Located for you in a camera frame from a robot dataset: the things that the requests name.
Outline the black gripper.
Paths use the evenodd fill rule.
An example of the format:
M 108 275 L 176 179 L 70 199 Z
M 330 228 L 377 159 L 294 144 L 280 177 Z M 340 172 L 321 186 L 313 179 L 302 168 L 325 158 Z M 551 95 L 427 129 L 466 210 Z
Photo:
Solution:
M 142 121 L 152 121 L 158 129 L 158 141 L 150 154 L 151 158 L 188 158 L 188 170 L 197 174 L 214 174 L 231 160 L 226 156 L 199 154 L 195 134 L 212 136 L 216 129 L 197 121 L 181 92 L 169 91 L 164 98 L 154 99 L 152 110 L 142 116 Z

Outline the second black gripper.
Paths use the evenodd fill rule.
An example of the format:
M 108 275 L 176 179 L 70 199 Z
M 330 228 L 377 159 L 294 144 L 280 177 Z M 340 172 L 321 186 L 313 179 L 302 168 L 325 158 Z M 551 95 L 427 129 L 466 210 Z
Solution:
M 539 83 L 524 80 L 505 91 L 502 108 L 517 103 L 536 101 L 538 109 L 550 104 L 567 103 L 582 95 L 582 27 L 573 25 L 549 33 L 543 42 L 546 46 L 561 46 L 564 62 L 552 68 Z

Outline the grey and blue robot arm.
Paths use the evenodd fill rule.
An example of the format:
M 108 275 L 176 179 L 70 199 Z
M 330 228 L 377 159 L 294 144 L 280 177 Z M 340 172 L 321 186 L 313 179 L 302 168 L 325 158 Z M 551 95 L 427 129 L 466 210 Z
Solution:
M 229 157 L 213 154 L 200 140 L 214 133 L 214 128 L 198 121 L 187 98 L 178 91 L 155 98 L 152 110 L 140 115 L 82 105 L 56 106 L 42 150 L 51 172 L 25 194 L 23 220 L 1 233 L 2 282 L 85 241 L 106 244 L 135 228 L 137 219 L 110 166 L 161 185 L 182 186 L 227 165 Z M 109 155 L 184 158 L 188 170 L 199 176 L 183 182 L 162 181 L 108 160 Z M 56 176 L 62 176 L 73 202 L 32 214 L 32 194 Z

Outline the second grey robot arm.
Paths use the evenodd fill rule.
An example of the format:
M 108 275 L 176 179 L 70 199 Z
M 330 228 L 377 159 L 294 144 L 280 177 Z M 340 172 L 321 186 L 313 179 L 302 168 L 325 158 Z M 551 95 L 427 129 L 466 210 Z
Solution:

● ● ● ●

**INSTRUCTIONS FOR THE TASK:** Report each line of the data that includes the string "Outline".

**SOLUTION TO THIS PROBLEM:**
Outline the black gripper.
Outline the second black gripper.
Outline the grey and blue robot arm.
Outline the second grey robot arm.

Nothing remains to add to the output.